--- GIVEN DATA ---
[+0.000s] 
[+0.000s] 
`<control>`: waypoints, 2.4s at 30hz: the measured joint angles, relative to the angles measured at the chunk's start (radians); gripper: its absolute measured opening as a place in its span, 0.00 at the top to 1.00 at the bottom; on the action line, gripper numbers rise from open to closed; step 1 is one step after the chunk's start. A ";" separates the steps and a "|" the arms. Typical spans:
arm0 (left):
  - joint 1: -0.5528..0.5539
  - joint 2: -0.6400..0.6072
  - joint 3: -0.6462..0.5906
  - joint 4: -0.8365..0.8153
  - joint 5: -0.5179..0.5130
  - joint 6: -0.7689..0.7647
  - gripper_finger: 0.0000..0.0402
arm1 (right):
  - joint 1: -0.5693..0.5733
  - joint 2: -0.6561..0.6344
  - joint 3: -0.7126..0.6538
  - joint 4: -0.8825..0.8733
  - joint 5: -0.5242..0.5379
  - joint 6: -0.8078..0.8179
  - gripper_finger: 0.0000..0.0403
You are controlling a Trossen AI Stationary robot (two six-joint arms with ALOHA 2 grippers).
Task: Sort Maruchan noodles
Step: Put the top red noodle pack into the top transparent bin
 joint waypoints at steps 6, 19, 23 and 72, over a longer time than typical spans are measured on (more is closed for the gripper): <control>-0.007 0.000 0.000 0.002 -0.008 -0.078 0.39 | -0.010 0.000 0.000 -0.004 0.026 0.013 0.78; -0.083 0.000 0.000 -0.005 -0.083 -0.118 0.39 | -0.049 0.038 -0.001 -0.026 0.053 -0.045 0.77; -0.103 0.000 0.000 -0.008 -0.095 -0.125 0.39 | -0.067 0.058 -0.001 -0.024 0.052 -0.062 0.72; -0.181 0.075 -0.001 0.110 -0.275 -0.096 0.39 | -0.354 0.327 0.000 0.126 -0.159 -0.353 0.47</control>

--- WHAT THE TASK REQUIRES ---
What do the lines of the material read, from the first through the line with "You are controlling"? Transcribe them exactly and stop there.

--- ANSWER BOX ---
[+0.000s] 
[+0.000s] 
`<control>`: waypoints, 2.4s at 30hz: the measured joint angles, relative to the angles measured at the chunk's start (radians); gripper: its absolute measured opening as a place in its span, 0.00 at the top to 1.00 at the bottom; on the action line, gripper numbers rise from open to closed; step 1 is one step after the chunk's start. A ";" separates the steps and a "|" the arms. Typical spans:
arm0 (left):
  - joint 1: -0.5528..0.5539
  - joint 2: -0.6400..0.6072
  - joint 3: -0.6462..0.5906
  - joint 4: -0.8365..0.8153
  - joint 5: -0.5179..0.5130
  - joint 6: -0.7689..0.7647
  - gripper_finger: 0.0000..0.0402
arm1 (right):
  - joint 1: -0.5693..0.5733
  - joint 2: -0.6561..0.6344
  - joint 3: -0.7126..0.6538
  - joint 4: -0.8825..0.8733
  - joint 5: -0.5242..0.5379
  - joint 6: -0.8078..0.8179
  - gripper_finger: 0.0000..0.0403
You are controlling a Trossen AI Stationary robot (two six-joint arms with ALOHA 2 grippers).

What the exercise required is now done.